§ Exercise
For the records that follow, please set down exactly the lines between the one holding "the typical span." and the one holding "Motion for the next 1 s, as", inclusive, and only those.

(Beginning of Source information)

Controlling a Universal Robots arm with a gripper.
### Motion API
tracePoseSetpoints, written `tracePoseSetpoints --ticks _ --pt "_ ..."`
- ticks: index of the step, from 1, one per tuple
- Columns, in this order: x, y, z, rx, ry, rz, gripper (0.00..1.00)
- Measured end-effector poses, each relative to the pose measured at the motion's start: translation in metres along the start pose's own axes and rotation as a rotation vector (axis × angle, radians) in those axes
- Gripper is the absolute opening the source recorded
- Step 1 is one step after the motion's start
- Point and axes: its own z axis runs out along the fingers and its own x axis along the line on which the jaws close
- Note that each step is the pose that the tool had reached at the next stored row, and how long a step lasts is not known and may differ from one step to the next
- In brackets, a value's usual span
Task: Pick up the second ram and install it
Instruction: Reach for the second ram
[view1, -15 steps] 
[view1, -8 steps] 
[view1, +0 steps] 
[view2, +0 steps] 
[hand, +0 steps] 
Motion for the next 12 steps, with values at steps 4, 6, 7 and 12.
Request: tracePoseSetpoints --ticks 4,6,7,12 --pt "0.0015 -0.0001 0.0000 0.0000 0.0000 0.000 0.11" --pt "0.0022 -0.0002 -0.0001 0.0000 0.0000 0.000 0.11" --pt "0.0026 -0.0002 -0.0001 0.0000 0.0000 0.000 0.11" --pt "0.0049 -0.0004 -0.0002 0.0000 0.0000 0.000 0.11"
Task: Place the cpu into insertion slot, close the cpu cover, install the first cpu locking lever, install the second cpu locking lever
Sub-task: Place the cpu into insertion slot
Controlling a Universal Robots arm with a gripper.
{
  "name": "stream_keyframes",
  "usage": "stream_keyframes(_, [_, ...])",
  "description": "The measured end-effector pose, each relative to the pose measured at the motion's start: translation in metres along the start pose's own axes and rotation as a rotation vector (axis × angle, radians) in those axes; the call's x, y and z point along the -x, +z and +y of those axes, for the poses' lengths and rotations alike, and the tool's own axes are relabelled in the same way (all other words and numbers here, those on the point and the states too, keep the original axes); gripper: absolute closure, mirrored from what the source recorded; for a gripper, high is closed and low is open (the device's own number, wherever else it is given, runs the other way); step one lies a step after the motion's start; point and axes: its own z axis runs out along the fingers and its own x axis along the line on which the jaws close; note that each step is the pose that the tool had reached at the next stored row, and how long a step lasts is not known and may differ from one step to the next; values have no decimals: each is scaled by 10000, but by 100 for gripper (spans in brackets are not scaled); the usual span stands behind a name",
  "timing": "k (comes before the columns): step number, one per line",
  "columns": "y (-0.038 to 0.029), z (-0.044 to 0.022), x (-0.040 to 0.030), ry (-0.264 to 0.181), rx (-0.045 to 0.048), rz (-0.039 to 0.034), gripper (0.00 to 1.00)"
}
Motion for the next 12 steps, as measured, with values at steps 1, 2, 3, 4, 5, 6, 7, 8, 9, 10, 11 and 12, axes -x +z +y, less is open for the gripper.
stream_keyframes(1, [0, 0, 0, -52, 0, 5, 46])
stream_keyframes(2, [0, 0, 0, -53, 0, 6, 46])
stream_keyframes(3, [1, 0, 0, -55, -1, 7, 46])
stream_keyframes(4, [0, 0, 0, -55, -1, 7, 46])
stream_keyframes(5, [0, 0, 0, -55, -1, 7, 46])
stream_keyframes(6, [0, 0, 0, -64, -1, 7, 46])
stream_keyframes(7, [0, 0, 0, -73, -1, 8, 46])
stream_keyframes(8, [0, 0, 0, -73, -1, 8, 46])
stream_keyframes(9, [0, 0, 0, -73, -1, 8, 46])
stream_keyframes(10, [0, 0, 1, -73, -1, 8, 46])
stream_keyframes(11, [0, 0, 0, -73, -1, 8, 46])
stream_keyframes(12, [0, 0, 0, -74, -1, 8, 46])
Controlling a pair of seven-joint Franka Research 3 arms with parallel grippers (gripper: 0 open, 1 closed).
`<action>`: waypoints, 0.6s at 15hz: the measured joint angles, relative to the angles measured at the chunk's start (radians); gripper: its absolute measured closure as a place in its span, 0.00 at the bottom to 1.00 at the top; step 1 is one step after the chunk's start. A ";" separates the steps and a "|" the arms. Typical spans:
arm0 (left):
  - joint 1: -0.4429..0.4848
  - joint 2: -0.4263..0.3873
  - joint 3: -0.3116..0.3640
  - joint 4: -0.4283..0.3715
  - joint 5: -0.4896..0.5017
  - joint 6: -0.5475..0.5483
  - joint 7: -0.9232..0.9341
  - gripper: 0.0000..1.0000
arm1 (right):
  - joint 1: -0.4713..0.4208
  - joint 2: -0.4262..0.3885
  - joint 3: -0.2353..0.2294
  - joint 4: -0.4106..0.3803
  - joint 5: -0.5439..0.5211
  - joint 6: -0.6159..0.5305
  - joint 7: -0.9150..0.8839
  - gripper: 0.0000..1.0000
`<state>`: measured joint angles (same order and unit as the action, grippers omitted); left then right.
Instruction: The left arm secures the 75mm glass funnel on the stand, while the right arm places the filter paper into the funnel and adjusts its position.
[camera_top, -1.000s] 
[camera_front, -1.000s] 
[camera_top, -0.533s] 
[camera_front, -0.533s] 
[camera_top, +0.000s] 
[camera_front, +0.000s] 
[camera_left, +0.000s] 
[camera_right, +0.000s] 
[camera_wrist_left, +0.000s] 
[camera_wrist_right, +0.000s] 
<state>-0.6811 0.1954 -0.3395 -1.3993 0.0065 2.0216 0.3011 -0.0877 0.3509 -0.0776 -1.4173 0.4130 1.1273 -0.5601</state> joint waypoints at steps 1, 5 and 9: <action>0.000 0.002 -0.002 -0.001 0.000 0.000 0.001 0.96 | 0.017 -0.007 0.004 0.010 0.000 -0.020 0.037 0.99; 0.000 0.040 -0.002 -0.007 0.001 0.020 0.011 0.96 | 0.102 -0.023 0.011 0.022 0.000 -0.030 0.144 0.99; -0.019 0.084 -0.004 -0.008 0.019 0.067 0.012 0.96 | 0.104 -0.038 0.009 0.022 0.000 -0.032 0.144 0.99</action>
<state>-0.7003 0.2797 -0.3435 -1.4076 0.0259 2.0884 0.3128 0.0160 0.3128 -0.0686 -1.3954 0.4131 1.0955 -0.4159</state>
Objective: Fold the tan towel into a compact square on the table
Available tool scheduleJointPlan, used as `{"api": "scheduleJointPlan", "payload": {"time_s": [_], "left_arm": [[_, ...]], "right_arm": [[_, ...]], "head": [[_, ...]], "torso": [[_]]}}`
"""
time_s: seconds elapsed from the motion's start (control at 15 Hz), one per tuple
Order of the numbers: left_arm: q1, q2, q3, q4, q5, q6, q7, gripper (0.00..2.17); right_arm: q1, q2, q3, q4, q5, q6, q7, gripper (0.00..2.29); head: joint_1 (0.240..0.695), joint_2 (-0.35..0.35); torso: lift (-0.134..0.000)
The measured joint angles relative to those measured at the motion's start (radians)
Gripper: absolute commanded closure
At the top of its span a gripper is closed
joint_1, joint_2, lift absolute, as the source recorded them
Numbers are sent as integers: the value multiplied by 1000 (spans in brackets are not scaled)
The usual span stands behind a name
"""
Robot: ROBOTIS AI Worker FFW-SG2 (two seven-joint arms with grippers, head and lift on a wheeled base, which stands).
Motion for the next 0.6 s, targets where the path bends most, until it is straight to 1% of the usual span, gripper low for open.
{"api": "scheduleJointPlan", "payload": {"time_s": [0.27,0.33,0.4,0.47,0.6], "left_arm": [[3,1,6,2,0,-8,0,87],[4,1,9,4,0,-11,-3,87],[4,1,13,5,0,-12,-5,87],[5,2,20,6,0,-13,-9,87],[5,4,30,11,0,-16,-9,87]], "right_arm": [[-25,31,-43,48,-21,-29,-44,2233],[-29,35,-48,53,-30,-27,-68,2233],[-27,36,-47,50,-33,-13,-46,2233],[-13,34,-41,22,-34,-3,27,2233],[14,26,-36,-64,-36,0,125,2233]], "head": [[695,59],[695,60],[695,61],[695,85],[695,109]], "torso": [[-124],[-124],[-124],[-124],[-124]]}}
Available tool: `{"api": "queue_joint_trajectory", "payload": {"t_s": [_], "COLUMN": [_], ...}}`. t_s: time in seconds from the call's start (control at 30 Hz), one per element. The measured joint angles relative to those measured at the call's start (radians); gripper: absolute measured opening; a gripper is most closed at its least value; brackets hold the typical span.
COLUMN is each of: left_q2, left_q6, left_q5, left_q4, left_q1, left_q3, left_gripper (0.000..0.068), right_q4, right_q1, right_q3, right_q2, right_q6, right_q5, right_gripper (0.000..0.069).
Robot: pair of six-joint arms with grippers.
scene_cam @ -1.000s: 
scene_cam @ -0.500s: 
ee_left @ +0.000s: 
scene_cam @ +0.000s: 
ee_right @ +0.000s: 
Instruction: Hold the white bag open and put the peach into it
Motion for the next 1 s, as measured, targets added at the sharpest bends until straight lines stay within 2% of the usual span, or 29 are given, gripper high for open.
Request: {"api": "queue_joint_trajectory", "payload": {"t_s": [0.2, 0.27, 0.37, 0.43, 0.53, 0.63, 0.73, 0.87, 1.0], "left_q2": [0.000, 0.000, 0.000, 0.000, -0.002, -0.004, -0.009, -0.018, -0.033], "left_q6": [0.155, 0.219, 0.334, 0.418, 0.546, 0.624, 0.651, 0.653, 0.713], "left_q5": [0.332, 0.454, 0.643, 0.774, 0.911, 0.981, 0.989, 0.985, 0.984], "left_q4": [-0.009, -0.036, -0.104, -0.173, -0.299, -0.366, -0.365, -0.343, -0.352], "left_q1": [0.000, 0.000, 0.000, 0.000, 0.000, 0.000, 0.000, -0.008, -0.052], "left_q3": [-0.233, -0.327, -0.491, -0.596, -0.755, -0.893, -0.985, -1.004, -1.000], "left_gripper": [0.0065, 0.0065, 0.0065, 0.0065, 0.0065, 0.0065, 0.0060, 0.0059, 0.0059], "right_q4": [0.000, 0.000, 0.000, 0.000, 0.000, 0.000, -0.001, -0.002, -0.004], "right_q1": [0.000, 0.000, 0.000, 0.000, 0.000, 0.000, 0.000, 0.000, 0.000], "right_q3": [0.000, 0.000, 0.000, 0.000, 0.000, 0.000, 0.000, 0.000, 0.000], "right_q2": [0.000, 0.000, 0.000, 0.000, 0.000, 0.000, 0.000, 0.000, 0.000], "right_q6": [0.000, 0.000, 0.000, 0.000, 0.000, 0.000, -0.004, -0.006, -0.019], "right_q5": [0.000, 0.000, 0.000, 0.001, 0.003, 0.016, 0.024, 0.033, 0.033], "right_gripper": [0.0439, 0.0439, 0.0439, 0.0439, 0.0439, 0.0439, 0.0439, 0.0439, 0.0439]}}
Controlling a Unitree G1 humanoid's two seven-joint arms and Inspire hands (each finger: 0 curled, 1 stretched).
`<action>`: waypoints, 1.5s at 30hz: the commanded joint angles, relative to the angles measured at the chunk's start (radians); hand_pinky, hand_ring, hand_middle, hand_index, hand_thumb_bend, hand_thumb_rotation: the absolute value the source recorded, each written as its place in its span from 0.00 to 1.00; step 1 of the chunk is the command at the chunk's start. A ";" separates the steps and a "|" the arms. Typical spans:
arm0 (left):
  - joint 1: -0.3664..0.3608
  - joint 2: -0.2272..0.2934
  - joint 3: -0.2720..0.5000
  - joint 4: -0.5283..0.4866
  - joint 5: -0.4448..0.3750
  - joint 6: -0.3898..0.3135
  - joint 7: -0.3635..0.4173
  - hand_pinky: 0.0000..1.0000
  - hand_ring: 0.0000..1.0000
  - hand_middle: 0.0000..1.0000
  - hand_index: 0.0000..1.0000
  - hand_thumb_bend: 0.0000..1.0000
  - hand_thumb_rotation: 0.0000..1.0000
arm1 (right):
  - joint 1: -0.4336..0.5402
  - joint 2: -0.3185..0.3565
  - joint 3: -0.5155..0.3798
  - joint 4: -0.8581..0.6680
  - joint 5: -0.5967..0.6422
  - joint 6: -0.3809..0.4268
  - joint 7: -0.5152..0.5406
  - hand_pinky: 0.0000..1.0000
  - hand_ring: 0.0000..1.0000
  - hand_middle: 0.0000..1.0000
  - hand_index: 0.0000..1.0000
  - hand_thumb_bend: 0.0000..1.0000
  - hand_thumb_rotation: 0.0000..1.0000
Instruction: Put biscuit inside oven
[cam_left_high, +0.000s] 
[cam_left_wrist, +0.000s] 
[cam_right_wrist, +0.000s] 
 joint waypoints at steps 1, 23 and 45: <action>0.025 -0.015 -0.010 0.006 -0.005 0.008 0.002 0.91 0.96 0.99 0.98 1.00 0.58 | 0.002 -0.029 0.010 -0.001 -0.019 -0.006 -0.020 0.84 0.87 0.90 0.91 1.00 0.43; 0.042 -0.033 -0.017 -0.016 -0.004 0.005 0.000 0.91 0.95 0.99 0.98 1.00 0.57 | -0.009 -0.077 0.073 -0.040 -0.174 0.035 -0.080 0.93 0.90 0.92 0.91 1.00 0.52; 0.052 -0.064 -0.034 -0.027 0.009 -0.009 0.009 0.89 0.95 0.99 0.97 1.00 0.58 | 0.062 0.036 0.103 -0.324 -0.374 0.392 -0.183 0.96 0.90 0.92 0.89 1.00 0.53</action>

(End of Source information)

§ Expected output
Available tool: `{"api": "queue_joint_trajectory", "payload": {"t_s": [_], "COLUMN": [_], ...}}`. t_s: time in seconds from the call's start (control at 30 Hz), one per element. The measured joint angles relative to those measured at the call's start (radians); gripper: absolute measured opening; a gripper is most closed at its least value; brackets hold the typical span.
COLUMN is each of: left_q2, left_q6, left_q5, left_q4, left_q1, left_q3, left_gripper (0.000..0.068), right_q4, right_q1, right_q3, right_q2, right_q6, right_q5, right_gripper (0.000..0.069).
Robot: pair of six-joint arms with grippers.
scene_cam @ -1.000s: 
scene_cam @ -0.500s: 
ee_left @ +0.000s: 
scene_cam @ +0.000s: 
ee_right @ +0.000s: 
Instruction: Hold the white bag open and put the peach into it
Motion for the next 1 s, as measured, targets added at the sharpest bends until straight lines stay within 2% of the usual span, or 29 are given, gripper high for open.

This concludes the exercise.